Top of Information given

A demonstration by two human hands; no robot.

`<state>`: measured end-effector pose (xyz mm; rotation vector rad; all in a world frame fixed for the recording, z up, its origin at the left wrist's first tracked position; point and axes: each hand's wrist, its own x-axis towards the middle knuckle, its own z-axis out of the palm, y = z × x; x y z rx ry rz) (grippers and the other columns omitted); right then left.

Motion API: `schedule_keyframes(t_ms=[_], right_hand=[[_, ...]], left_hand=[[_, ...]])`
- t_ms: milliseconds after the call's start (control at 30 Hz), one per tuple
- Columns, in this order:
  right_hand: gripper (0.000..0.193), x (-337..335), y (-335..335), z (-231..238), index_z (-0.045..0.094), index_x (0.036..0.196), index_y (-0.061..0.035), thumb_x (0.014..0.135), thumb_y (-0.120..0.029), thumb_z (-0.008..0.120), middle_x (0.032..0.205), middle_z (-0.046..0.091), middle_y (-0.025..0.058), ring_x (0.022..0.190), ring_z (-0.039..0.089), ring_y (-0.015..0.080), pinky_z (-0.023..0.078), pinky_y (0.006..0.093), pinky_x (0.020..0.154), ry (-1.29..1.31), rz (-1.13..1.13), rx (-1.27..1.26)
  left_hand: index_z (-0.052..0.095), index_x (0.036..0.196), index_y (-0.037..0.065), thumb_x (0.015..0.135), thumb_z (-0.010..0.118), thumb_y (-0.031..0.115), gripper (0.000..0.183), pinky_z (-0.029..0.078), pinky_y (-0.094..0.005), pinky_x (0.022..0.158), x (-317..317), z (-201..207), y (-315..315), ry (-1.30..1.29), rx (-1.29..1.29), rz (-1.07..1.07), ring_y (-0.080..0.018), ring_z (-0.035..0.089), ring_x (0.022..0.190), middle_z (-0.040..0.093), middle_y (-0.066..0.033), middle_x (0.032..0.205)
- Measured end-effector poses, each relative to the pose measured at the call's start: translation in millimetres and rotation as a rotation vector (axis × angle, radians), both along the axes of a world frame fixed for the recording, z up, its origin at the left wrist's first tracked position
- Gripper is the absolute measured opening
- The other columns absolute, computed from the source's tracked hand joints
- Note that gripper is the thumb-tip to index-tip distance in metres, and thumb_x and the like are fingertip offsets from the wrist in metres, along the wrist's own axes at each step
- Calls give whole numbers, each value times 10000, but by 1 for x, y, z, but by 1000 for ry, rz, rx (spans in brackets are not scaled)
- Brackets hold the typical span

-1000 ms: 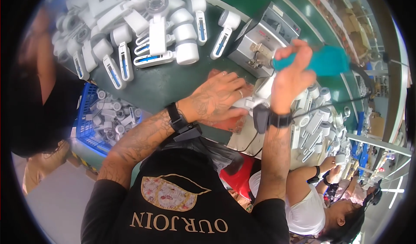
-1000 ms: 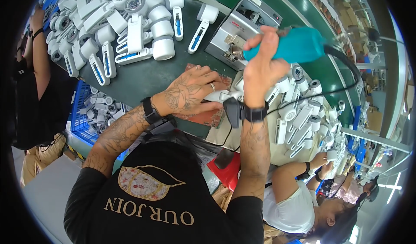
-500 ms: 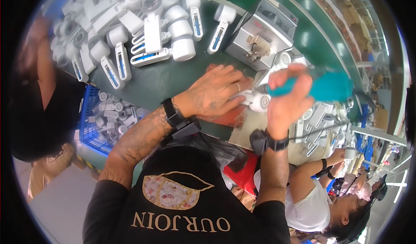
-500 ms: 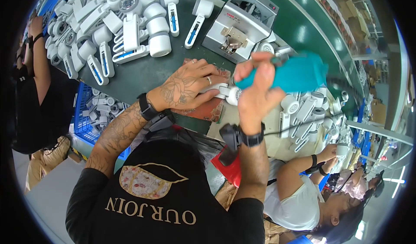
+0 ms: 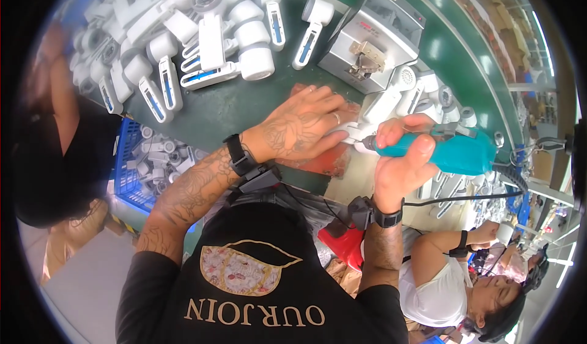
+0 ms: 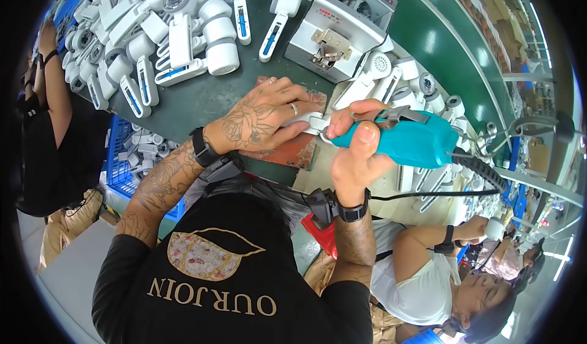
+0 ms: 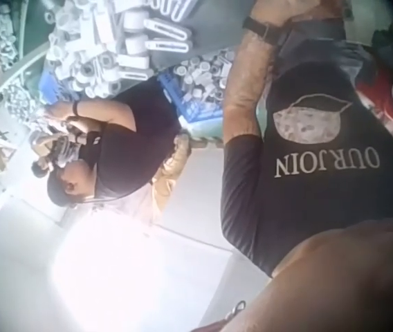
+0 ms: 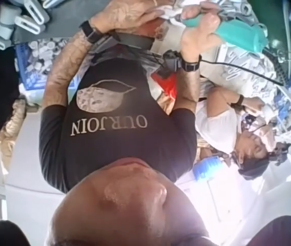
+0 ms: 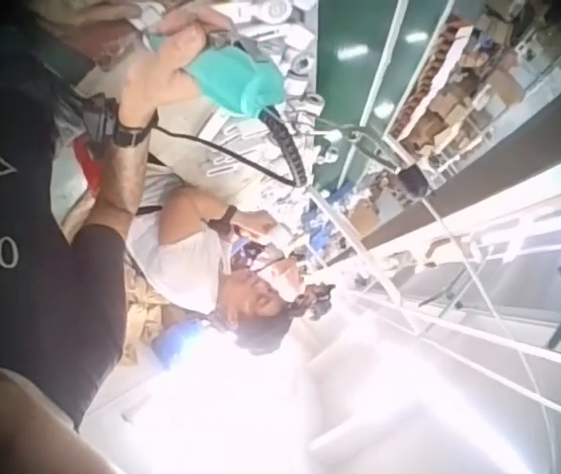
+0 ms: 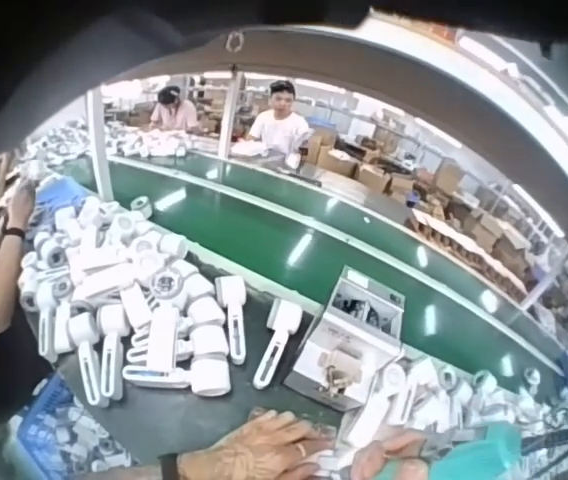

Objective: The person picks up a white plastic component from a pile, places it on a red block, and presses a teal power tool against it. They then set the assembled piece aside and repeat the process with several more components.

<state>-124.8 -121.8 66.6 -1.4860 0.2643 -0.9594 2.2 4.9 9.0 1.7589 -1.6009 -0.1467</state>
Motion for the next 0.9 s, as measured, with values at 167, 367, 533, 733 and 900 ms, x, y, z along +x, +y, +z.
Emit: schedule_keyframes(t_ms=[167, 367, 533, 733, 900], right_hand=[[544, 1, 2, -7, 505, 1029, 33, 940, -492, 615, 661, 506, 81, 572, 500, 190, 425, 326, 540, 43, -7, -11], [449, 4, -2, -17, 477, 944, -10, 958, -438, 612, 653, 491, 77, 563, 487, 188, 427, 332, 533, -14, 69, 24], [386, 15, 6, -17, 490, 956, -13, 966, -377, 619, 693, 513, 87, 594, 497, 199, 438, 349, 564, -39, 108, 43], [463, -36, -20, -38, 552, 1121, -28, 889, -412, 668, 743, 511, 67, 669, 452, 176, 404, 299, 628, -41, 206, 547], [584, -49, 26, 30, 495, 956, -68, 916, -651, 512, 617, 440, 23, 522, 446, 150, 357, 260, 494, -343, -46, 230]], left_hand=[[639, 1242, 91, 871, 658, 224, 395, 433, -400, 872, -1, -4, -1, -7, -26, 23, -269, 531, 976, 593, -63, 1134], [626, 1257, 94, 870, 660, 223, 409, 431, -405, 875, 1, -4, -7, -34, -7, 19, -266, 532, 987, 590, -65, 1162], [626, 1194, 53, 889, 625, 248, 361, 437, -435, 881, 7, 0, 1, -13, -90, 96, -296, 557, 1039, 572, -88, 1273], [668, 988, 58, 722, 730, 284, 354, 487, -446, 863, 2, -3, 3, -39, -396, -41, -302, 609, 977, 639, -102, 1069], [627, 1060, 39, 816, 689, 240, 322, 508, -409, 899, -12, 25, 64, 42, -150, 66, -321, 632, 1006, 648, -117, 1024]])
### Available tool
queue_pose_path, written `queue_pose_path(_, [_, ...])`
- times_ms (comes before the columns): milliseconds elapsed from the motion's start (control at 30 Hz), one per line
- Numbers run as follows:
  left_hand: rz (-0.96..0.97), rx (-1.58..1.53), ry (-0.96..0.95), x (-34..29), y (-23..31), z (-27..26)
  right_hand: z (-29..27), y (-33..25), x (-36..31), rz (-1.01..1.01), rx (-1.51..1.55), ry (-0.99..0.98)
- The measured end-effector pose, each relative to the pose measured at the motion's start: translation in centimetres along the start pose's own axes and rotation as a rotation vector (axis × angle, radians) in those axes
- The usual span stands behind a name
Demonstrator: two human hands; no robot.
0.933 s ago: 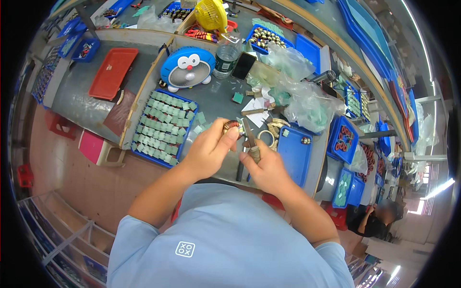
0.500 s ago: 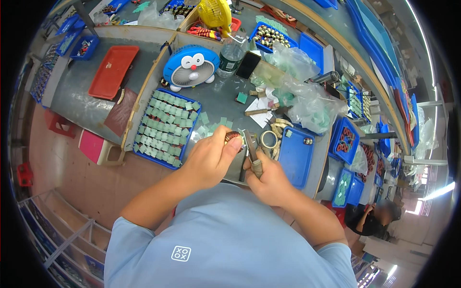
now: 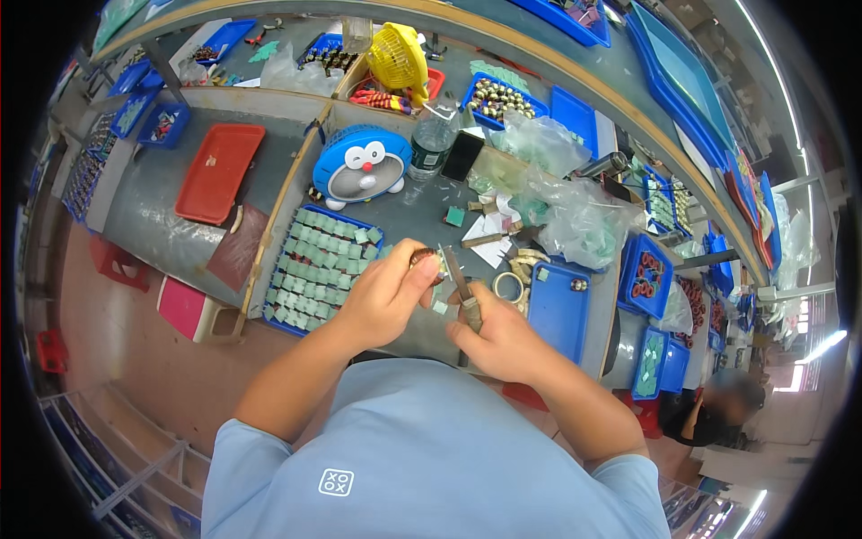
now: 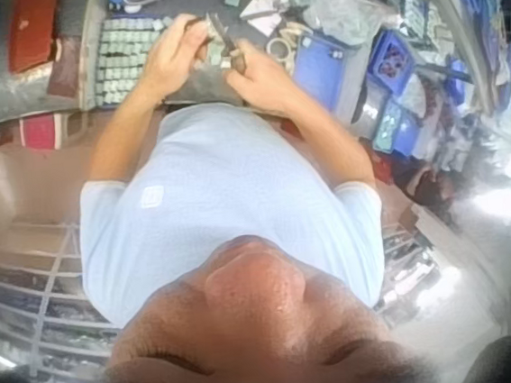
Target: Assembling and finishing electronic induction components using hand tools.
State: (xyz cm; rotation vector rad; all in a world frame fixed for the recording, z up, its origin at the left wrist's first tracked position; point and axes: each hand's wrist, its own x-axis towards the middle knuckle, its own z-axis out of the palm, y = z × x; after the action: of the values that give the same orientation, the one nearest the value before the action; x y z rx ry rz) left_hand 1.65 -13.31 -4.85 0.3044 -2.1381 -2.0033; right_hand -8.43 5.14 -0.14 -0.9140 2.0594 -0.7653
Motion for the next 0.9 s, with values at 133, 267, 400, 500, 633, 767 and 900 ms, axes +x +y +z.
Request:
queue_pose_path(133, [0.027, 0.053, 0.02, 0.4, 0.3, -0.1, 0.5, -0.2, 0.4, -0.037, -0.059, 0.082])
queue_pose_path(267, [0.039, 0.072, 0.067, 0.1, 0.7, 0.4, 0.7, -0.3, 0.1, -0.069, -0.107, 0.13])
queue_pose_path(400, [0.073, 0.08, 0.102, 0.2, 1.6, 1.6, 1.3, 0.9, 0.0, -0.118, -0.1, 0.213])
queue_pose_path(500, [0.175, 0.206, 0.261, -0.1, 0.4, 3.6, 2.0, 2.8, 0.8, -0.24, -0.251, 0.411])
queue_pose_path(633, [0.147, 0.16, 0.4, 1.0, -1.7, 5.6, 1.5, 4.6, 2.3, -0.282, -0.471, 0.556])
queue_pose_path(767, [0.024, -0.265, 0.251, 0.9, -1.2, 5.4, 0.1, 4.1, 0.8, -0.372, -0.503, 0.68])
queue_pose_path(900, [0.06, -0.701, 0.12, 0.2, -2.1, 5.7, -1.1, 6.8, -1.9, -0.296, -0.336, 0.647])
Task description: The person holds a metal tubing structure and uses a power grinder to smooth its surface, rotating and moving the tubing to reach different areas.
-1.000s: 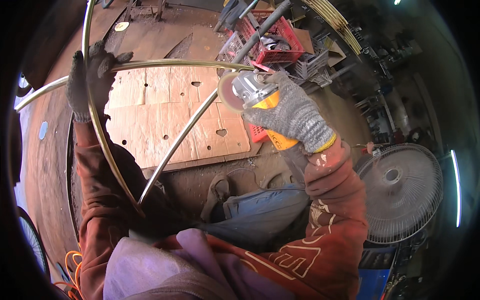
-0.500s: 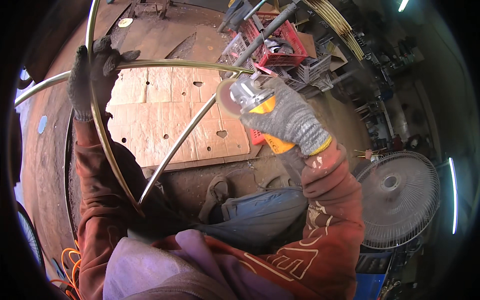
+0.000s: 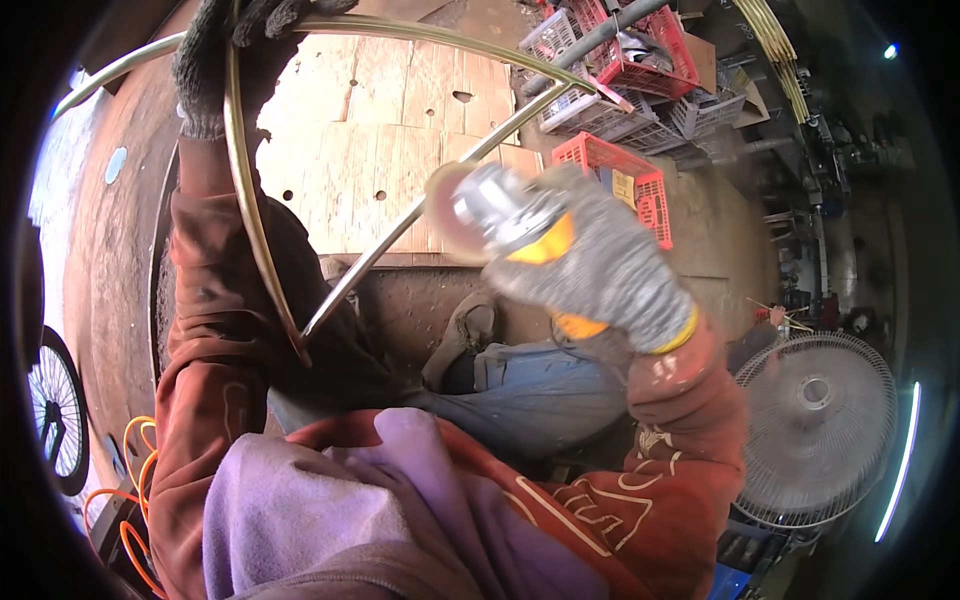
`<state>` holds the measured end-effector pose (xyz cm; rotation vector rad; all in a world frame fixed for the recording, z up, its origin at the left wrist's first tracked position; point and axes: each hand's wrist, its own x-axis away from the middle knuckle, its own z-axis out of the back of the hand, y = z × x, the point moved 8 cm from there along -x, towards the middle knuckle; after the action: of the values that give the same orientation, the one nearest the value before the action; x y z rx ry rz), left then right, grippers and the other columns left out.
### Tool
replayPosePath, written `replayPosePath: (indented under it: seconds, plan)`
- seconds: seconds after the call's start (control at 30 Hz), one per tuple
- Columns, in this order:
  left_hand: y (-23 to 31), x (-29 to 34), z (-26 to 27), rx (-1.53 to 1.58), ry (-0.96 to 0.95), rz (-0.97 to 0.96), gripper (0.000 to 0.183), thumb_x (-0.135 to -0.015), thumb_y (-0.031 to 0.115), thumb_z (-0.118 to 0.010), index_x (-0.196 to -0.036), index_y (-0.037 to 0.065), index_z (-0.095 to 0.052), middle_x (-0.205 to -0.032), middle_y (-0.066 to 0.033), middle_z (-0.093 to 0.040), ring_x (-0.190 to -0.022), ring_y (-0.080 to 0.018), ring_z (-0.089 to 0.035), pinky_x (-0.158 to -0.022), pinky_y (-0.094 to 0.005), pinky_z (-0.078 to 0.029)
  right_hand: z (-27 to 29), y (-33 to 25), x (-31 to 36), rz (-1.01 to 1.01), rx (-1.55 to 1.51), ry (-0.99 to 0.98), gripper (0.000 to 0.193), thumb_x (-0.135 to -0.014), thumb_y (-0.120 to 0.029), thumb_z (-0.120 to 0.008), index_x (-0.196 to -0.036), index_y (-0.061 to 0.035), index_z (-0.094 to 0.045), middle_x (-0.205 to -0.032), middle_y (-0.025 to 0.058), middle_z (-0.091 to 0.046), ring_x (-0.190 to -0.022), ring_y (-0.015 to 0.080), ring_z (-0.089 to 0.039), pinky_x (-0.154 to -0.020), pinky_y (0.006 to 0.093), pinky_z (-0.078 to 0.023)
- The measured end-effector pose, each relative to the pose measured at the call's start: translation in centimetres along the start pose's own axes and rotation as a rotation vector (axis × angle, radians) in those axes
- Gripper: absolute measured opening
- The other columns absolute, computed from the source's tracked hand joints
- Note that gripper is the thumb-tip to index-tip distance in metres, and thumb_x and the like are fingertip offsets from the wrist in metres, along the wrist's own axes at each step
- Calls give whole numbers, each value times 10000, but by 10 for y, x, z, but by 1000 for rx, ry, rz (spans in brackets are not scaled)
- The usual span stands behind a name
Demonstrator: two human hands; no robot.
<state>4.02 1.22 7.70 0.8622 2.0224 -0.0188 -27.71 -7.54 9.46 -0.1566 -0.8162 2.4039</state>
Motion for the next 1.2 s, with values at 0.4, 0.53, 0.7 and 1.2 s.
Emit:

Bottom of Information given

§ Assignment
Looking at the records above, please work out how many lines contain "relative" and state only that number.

§ Output below
3